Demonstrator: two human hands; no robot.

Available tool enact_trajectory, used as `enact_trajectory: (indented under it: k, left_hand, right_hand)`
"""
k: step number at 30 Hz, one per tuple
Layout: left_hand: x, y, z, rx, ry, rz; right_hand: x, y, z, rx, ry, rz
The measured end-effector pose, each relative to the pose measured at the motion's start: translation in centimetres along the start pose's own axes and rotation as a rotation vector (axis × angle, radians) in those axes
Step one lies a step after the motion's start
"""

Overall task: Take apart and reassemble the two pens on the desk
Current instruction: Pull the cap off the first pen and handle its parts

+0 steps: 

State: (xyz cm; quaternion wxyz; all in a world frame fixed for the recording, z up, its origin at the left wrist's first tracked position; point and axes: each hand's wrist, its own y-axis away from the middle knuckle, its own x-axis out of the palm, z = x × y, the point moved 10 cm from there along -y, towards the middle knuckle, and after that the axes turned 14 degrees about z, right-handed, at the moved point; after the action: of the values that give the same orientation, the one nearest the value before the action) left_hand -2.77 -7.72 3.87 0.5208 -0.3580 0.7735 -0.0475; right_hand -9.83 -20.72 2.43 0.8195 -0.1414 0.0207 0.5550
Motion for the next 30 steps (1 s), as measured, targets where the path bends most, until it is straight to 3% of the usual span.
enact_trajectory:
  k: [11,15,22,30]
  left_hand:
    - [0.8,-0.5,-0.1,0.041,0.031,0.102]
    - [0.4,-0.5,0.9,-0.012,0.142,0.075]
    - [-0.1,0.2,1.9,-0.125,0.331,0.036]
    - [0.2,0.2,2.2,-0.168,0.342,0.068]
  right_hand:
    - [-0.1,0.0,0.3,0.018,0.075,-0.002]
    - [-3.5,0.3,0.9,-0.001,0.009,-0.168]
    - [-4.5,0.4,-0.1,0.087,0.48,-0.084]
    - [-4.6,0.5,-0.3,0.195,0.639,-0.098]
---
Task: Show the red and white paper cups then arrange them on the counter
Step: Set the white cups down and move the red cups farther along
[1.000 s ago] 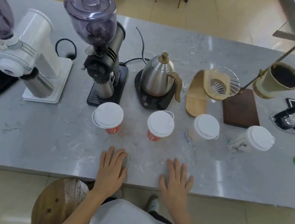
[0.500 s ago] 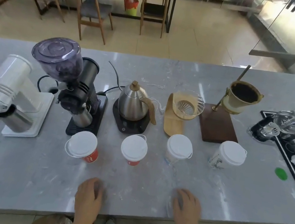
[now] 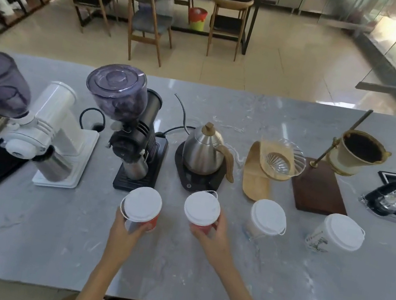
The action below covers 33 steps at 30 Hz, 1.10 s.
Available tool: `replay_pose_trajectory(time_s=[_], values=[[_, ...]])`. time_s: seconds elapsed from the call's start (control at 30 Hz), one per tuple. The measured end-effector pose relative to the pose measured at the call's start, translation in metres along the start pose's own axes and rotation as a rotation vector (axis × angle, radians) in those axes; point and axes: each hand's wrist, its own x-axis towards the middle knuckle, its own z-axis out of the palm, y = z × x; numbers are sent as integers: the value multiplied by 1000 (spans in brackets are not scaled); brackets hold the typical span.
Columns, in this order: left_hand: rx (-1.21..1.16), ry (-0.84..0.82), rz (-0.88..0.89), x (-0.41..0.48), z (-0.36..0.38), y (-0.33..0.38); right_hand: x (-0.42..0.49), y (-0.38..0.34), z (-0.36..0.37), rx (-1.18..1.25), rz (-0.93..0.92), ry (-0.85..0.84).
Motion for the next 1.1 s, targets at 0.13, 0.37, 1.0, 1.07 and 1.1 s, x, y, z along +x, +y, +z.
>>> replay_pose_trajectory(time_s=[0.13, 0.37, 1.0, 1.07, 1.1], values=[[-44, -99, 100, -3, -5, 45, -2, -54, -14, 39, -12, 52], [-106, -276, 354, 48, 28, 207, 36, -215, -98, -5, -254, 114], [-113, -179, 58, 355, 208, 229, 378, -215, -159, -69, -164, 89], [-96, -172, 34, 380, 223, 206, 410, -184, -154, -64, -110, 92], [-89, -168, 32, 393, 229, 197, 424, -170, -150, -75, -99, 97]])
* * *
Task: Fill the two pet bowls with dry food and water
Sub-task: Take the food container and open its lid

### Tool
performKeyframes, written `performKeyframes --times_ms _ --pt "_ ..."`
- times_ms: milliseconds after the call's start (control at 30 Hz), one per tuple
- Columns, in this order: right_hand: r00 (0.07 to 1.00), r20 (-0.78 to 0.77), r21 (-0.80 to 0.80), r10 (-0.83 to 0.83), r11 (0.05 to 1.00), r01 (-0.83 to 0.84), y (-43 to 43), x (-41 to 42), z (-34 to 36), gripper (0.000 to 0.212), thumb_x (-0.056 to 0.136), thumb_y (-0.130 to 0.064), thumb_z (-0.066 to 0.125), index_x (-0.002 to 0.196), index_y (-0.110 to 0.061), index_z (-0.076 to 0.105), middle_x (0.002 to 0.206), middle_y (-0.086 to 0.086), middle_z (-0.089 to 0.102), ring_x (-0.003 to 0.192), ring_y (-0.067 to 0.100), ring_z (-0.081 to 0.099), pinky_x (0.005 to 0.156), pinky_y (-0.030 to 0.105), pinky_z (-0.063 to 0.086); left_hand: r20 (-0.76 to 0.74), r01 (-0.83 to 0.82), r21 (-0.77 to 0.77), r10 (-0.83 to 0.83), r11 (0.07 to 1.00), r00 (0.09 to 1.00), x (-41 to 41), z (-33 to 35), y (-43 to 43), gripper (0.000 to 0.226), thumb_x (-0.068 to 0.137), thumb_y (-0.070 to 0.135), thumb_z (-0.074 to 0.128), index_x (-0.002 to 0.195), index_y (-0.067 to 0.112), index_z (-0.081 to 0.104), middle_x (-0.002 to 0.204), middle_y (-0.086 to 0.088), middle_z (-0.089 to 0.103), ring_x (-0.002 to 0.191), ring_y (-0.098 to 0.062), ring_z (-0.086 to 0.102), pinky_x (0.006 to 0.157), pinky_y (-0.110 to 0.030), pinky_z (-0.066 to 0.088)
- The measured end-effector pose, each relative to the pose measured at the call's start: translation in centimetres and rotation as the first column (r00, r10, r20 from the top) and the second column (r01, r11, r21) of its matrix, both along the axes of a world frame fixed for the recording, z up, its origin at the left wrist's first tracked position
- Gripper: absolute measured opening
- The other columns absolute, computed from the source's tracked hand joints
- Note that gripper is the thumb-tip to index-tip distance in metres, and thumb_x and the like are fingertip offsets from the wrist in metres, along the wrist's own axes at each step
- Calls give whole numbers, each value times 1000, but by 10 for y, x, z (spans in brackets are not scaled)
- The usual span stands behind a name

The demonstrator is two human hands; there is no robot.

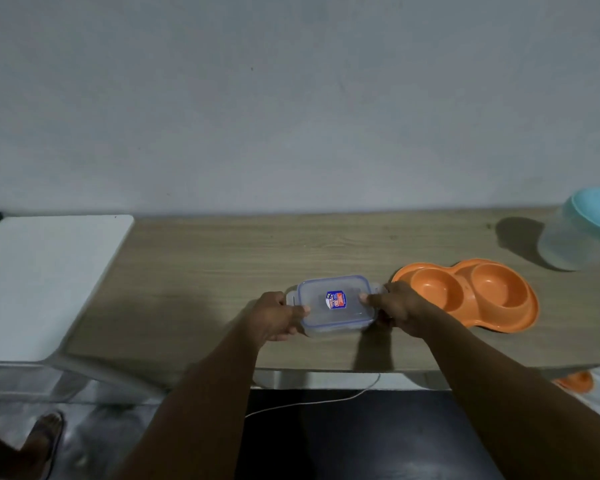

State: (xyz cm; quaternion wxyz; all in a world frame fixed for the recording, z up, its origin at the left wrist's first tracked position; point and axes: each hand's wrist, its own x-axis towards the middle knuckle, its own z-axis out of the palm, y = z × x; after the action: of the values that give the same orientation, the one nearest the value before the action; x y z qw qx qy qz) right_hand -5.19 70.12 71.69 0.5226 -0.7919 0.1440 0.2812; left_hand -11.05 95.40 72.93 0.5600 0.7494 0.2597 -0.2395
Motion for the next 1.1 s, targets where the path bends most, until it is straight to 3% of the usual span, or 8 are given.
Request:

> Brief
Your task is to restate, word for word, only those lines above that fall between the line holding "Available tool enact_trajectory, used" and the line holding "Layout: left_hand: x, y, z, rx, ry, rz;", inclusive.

> Worked solution
Available tool enact_trajectory, used as `enact_trajectory: (indented under it: k, left_hand, right_hand)`
"""
k: step number at 30 Hz, one per tuple
Layout: left_hand: x, y, z, rx, ry, rz; right_hand: x, y, z, rx, ry, rz

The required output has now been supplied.